Exercise
Retype each of the records below exactly, leaving the pictures out.

Exercise data
-*-*-
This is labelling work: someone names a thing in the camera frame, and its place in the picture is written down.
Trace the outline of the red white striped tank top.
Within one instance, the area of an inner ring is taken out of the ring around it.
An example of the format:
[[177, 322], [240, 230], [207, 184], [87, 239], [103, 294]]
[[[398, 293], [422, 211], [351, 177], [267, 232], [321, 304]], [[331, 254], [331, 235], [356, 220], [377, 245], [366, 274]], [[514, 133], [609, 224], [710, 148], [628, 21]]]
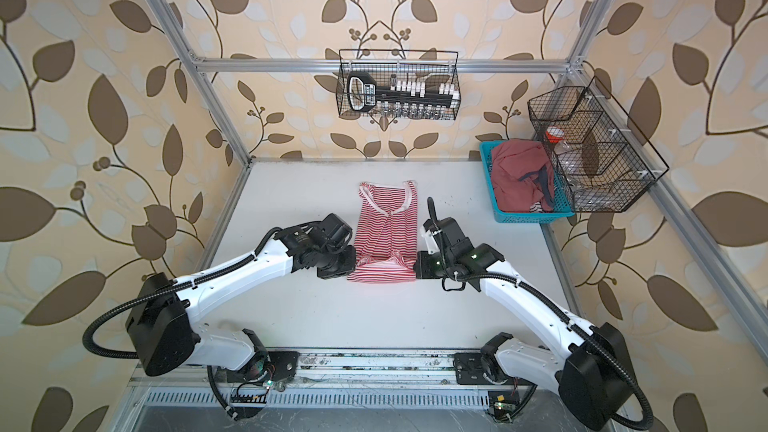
-*-*-
Your solution
This is labelling work: someone names a thing in the camera frame, and its place in the picture is written down.
Trace the outline of the red white striped tank top.
Within one instance, the area of an inner ring is taken out of the ring around it.
An example of the format:
[[177, 322], [240, 230], [207, 184], [87, 239], [103, 294]]
[[[398, 293], [422, 211], [351, 177], [267, 232], [321, 304]], [[331, 254], [331, 235], [356, 220], [377, 245], [366, 274]], [[514, 133], [609, 224], [710, 148], [628, 21]]]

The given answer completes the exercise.